Una librería forma parte del patrimonio tangible y material de la memoria histórica de una nación. Puede ser un hogar o un café.
Una librería o una biblioteca podrían constituir un universo, crear un mundo de palabras, textos y sueños; es, a la postre, un consuelo en medio del erial de la trivialización de la cultura.
Algunas se vuelven mitos y míticas en una ciudad; otras motivan al turismo. Son entes vivos que nacen, crecen y mueren, dejando nostalgias y sueños truncos y quebrados.
Las librerías alimentan las bibliotecas: las nutren y revitalizan. De ahí su valor sentimental e histórico en la memoria de una ciudad y de un país, pues son partes constitutivas de la memoria ciudadana y del ecosistema urbano.
Las transformaciones tecnológicas, que tienen también su manifestación en la era digital de la lectura, representan un progreso, pero ese progreso, que es un salto tecnológico, también tiene su riesgos y su trampa.
No hay duda de que ha habido un avance en los campos de la técnica, la ciencia y la tecnología de la comunicación y la información.
Pero también es no menos cierto que ese progreso, en muchos órdenes de la vida cultural, social y humana, ha sido improductivo.
Ya lo dijo el iluminado Walter Benjamín: “En todo acto de civilización hay un acto de barbarie”. O como diría Eduardo Galeano: “El desarrollo es un viaje con más náufragos que navegantes”.
Siempre he procurado, por pura convicción personal y estímulo paternal, suplir mis vacíos intelectuales, estudiando, leyendo y viajando para visitar museos, librerías, monumentos arquitectónicos y bibliotecas, así como asistiendo a conferencias, talleres literarios, congresos, charlas, presentaciones de libros y seminarios.
Todo esto para ampliar mi visión del mundo, enseñorearme del contexto epocal y crecer espiritual, intelectual y estéticamente, y así enriquecer mis apetitos de conocimientos, sed de fantasía y afán imaginativo.
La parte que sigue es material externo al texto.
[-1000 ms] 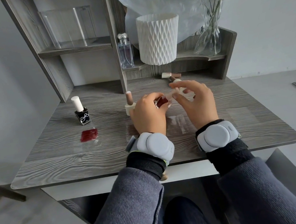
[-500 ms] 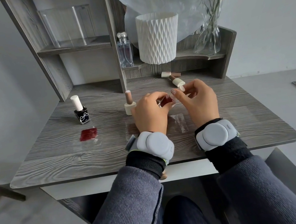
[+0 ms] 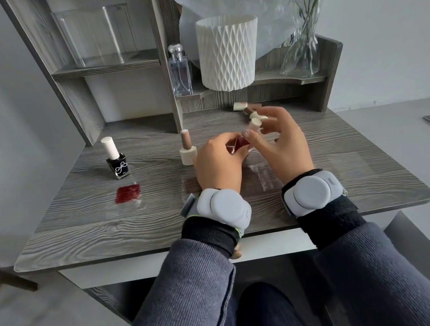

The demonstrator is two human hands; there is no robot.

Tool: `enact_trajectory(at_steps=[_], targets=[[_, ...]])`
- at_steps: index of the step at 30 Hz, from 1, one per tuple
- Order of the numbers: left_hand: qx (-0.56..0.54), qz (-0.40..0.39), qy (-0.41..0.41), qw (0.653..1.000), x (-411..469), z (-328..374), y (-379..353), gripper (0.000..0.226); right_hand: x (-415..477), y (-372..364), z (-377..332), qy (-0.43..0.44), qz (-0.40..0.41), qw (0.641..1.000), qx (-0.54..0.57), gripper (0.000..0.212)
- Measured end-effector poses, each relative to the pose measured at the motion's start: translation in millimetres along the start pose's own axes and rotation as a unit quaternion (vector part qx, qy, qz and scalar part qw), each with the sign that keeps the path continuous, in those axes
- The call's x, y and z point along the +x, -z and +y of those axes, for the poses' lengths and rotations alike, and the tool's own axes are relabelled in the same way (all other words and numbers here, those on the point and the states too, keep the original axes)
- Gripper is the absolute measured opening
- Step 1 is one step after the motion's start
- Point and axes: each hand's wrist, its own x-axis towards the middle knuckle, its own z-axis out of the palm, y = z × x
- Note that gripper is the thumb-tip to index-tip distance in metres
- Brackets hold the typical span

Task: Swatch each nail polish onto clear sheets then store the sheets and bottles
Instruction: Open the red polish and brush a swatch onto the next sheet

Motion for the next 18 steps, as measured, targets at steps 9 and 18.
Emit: enact_trajectory(at_steps=[9,18], targets=[[-0.032,-0.034,-0.002,0.999,-2.0,5.2,2.7,0.018,2.3,3.2,1.7,0.008,0.049,0.998,-0.031,0.021],[-0.027,-0.033,0.007,0.999,0.0,1.5,0.9,0.025,0.4,3.4,-0.4,0.047,0.066,0.997,-0.01,0.015]])
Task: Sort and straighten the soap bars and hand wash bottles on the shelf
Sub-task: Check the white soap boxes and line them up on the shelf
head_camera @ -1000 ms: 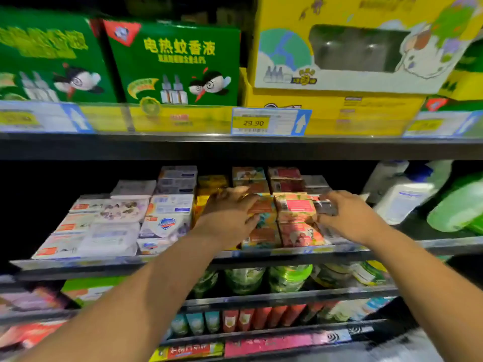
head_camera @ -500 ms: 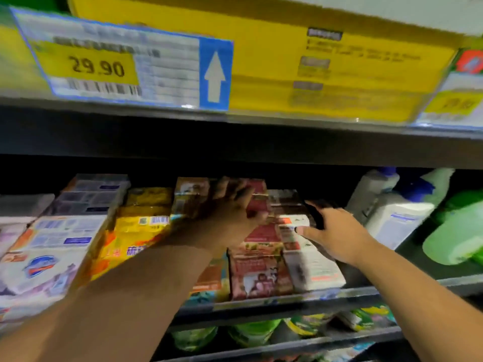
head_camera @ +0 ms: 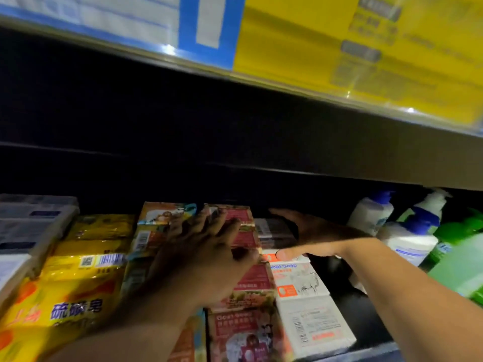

Pero ahora resulta, sin embargo, que todo se ha relativizado, que somos igualmente cultos los que leemos y los que no leemos, los que creamos una biblioteca personal y los que no la tienen, los que solo oyen música, van a conciertos de música y ven películas.
Ahora, por puro esnobismo, en un hecho que no es casual ni aislado -en el que son cómplices tantos artistas como escritores-, a los que compramos libros, se nos “toma el pelo”, manipulando nuestros gustos, aficiones y pasión libresca, una cohorte de bufones, incautos, irreverentes y esnobistas, que nunca amaron los libros y que ahora celebran la posibilidad de leer en internet y poseer una biblioteca virtual de miles de libros, que nunca tuvieron físicamente.
Tienen miles de libros digitales que no leerán y miles de canciones que no escucharán, pues tampoco habrá tiempo, como tampoco lo hay para la lectura, ya que de lo que se trata es de la existencia de una crisis del tiempo del ocio. Cotidianamente, me encuentro con amigos que me dicen que solo leen en la red, que deje de comprar libros.
Les digo que entonces solo tienen menos de diez años leyendo, porque esta moda de leer en la pantalla es reciente. ¿Dónde leían antes?
¿Leían en bibliotecas? Confieso que este fenómeno social me conturba, pues es constitutivo del vivir cotidiano del entorno, y que forma parte del espíritu de la época del nuevo siglo que nos ha tocado vivir –y padecer; pero también, me consuela el hecho de que esta ola podría ser efímera, que perezca como todas las modas –como está ocurriendo con las tabletas- y que pase sin dejar huellas, producto de su propia banalidad, y que lo permanente, como siempre, retorne y lo reemplace, ya sea de manera negativa o positiva.
Tal y como van transcurriendo los procesos sociales, me aterra cada vez más el futuro, y por eso me refugio en el pasado eterno y el presente instantáneo.